The Nimbuspwn Linux Flaw Allows Root Access
Local Attackers Could Use Nimbuspwn to Escalate Privileges on Linux Systems.
Nimbuspwn is a name given to two Linux privilege escalation problems identified by the Microsoft 365 Defender Research Team. These vulnerabilities (recorded as CVE-2022-29799 and CVE-2022-29800) may be exploited by attackers to carry out a variety of harmful operations, including the distribution of malware.
The Nimbuspwn Security Flaw
A directory traversal vulnerability, a symlink race vulnerability, and a time-of-check-time-of-use (TOCTOU) race condition vulnerability are all described as Nimbuspwn.
Microsoft has discovered several vulnerabilities, collectively referred to as Nimbuspwn, that could allow an attacker to elevate privileges to root on many Linux desktop endpoints. The vulnerabilities can be chained together to gain root privileges on Linux systems, allowing attackers to deploy payloads, like a root backdoor, and perform other malicious actions via arbitrary root code execution. Moreover, the Nimbuspwn vulnerabilities could potentially be leveraged as a vector for root access by more sophisticated threats, such as malware or ransomware, to achieve greater impact on vulnerable devices.

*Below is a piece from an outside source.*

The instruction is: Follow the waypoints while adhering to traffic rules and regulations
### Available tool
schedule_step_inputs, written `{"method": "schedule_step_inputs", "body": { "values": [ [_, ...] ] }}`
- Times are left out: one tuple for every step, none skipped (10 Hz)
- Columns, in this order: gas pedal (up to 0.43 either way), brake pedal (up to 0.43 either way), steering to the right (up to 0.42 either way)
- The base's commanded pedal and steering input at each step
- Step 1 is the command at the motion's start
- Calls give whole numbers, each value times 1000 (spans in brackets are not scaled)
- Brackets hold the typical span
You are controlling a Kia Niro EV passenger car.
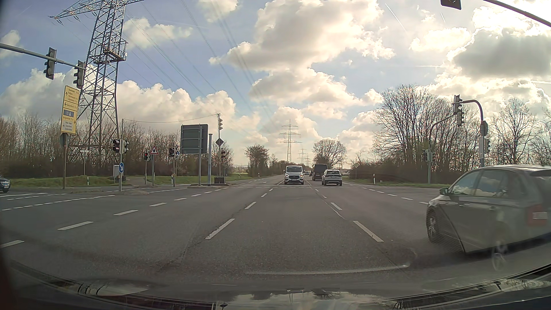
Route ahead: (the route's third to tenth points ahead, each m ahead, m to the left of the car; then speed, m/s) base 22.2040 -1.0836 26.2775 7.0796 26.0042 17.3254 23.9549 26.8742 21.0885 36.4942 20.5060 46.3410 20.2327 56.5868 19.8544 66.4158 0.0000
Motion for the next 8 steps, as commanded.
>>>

We discovered the vulnerabilities by listening to messages on the System Bus while performing code reviews and dynamic analysis on services that run as root, noticing an odd pattern in a systemd unit called networkd-dispatcher. Reviewing the code flow for networkd-dispatcher revealed multiple security concerns, including directory traversal, symlink race, and time-of-check-time-of-use race condition issues, which could be leveraged to elevate privileges and deploy malware or carry out other malicious activities. We shared these vulnerabilities with the relevant maintainers through Coordinated Vulnerability Disclosure (CVD) via Microsoft Security Vulnerability Research (MSVR). Fixes for these vulnerabilities, now identified as CVE-2022-29799 and CVE-2022-29800, have been successfully deployed by the maintainer of the networkd-dispatcher, Clayton Craft. We wish to thank Clayton for his professionalism and collaboration in resolving those issues. Users of networkd-dispatcher are encouraged to update their instances.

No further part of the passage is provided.